Священник не ожидал такой проницательности от скудоумного юнца.
— Вразумись, сын мой! Сказано в писании: и ежели твой ближний погряз в грехе и упорствует, назови его имя перед лицом господа бога твоего.
Родион вдруг тихо засмеялся, вспомнив потешный анекдот о своем крещении, который любил рассказывать дядя Митя: когда батюшка собрался окунать младенца в святую купель, мальчонка вдруг пустил такую высокую струю, что батюшка, быстро передав его на руки отцу и отряхаясь, в сердцах воскликнул: «Истинно, яко язычник темный до крещения, истинно Иродион!»
Его необъяснимый смех удивил тюремного попа.
— Перед богом все равны, сын мой, — и язычник, и праведник, и названный, и безымянный. Но посвященный иерей есть носитель благодати господней. Я буду молиться за тебя. — Он перекрестил узника и удалился.
Бесфамильным заинтересовался сам начальник тюрьмы Владо-Владовский.
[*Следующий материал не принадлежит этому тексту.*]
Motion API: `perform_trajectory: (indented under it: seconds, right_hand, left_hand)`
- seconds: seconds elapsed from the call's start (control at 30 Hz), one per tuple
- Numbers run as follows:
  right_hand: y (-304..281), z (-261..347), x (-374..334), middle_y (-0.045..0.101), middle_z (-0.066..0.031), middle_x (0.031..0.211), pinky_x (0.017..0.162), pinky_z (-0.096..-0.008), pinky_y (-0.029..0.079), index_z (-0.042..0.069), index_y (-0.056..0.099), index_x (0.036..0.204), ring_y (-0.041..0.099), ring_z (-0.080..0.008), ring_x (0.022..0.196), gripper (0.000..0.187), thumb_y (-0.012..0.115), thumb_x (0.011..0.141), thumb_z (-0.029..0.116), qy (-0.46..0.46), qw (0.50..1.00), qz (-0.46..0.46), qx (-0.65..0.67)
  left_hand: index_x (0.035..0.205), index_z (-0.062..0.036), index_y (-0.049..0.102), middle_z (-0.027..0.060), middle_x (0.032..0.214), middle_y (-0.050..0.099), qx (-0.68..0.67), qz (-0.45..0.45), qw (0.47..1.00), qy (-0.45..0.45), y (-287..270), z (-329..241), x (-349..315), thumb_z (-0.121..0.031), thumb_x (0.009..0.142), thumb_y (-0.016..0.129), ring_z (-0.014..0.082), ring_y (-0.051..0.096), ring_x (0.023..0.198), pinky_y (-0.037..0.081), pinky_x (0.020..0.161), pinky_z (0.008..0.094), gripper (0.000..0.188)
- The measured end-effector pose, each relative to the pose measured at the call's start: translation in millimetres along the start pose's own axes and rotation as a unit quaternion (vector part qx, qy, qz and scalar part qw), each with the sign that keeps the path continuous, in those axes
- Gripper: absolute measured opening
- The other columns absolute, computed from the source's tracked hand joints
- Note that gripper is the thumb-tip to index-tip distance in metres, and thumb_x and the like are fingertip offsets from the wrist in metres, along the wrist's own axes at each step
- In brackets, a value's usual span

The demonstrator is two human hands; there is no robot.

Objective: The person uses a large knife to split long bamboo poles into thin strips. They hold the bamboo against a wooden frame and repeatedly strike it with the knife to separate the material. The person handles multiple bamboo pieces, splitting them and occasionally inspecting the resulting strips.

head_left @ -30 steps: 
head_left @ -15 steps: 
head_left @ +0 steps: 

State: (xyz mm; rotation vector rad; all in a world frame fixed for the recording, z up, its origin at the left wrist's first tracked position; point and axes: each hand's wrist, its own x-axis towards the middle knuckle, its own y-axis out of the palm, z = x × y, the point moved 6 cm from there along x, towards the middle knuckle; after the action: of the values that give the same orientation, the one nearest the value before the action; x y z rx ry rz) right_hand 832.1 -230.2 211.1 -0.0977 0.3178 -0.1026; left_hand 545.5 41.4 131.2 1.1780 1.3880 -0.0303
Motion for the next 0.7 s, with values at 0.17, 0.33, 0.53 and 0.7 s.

У Владо-Владовского были свои слабости. Он, например, любил птичек, но никогда не запирал их в клетки, а отпускал на волю. В вербное воскресенье он даже отправлялся на птичий базар, чтобы вызволить пленниц.
Как благодушно расплывалось его широкое, круглое, плоское, лоснящееся жиром лицо, когда он отводил свою короткую, толстопалую руку, чтобы высоко подбросить пташку и даровать ей свободу. При этом он умиленно приговаривал квакающим голосом: «Лети, лети, моя душа!» И как менялось это же лицо, вытягиваясь и застывая всеми складками и подбородками, точно студень на морозе, когда он так же отводил руку, сжав ее в кулак, чтобы со всей силой обрушить этот кулак на голову несчастного узника. При этом он так же негромко, добродушно-ворчливо произносил округлые слова: «Мерзавец! Скотина! Сволочь!»
Он считал, что человек, как всякое животное, пуще всего боится боли. Страх перед болью и лег в основу его методики обращения с заключенными. Через боль, утверждал он, познается мир; причинять боль — значит побуждать думать; боль рождает мысль, боль и убивает ее; стало быть, нельзя забывать о пропорциях. Боль — это страх, боль — это кнут. Не будь страха, не было бы жизни на земле. И при нем били, пороли.
«Главная задача, — писал он в секретном донесении, — подавить и поработить нравственно узника, обезволить его и принудить к признанию, пользуясь методами психического воздействия в пределах дозволенного религией и законом».